Crosby told the website MusicRadar in 2012 that the song is, indeed, about a dismal subject that numerous books and movies had addressed before, and have made millions of dollars from since, from The Time Machine to The Terminator. “I had that set of (chord) changes,” Crosby said. “Stephen added to them … and we all wrote the song. It’s a post-apocalyptic story. The world has gone to hell … The idea was that we were sort of sailing away from that madness. It’s the song that Jackson [Browne] wrote For Everyman in response to. It’s him saying, ‘Hey, we don’t all have a sailboat to sail away in. We have to stay here and fix it for everybody. That’s a fantasy that you’re writing.’” Kantner and his Jefferson Airplane bandmates recorded their own version of the song shortly after CSN’s for their controversial fifth album, Volunteers. JA’s version was awesome in its own right and is actually preferred by many, though it had a darker tone and less musicality than CSN’s.
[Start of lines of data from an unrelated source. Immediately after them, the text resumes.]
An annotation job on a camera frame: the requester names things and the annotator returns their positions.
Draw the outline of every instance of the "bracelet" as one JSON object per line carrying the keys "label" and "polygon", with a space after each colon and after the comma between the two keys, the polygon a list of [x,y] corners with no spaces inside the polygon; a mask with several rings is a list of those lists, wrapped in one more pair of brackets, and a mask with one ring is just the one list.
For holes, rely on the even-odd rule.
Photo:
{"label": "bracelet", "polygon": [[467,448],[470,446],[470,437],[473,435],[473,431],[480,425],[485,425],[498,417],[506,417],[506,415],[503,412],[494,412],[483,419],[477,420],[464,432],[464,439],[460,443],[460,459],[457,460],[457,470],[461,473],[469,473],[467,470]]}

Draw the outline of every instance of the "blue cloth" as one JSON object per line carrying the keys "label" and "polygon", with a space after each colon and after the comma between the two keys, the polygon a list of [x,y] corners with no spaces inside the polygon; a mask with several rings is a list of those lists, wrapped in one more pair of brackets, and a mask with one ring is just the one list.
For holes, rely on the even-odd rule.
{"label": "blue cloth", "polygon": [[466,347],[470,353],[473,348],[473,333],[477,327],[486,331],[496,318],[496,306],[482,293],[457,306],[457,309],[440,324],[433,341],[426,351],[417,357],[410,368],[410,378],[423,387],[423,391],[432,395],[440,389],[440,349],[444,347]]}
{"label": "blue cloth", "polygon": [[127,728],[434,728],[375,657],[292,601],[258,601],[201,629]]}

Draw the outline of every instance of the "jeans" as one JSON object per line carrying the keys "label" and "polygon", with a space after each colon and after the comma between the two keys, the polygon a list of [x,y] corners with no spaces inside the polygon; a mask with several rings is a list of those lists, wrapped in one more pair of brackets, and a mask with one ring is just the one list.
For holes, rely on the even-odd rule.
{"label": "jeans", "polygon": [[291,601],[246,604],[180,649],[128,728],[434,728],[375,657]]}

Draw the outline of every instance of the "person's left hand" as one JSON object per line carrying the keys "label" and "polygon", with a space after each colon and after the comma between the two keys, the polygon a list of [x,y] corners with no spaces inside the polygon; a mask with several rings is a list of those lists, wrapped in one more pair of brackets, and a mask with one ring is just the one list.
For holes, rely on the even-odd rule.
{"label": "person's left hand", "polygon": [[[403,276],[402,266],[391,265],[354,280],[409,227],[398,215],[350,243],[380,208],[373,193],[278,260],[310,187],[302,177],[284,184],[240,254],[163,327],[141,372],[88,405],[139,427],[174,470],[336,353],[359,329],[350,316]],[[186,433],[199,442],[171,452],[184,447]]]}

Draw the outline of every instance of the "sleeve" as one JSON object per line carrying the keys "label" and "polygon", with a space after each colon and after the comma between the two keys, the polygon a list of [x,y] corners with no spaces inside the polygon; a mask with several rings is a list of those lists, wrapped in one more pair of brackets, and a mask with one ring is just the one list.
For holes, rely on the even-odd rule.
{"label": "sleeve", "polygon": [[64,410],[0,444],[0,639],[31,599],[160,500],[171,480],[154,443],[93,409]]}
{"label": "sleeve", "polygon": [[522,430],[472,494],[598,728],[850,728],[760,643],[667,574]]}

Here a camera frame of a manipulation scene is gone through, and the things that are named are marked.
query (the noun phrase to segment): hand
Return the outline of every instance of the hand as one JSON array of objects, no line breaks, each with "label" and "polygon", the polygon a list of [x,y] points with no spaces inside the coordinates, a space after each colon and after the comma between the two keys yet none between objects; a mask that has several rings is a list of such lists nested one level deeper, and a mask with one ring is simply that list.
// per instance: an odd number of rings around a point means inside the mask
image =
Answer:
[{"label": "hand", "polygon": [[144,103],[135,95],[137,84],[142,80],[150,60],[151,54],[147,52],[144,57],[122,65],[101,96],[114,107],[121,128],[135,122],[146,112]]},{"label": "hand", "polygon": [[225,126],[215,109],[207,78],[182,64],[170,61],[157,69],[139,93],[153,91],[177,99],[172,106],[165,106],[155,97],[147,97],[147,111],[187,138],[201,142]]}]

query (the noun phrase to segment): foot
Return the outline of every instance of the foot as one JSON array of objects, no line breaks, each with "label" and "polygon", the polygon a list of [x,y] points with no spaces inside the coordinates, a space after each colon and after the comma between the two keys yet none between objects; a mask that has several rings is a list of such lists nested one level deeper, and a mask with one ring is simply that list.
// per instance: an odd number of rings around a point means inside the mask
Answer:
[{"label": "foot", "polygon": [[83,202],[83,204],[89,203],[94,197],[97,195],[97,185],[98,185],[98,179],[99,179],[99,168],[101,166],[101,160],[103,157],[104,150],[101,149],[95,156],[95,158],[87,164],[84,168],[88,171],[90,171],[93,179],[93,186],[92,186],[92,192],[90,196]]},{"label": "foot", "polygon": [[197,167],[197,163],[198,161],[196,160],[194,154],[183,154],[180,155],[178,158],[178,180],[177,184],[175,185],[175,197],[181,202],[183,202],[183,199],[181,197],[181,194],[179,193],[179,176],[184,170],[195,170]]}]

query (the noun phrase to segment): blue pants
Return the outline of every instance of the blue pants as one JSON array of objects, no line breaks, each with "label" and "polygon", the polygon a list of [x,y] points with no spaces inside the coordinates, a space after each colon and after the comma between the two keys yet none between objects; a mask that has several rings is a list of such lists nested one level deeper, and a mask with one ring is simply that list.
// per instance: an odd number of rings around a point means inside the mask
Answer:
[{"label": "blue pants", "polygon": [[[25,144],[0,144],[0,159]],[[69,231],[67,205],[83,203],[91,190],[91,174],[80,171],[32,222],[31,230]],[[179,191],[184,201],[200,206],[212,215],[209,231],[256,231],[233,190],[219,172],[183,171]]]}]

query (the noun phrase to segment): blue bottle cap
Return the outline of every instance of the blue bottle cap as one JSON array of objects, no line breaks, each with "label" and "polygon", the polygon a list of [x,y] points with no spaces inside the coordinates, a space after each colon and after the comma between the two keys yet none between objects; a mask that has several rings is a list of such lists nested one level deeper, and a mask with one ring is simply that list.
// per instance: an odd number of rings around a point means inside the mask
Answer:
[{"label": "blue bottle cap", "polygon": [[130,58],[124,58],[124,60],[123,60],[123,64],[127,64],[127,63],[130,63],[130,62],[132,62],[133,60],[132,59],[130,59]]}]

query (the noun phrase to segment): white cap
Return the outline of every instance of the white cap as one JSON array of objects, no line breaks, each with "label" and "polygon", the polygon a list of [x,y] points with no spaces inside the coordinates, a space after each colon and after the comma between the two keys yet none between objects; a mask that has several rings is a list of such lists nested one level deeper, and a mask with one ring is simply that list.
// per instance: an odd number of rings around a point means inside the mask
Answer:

It’s hard to think of a lyric much more depressing than Horror grips us as we watch you die/ All we can do is echo your anguished cries/ Stare as all human feelings die/ We are leaving, you don’t need us. Well, nearly half a century later, the world is still here, but we still worry about and pontificate about an apocalyptic event as much now as we did then. And we probably will until, well, until it happens. In the meantime, we can keep hoping and praying for a wooden ship for the survivors to sail away in.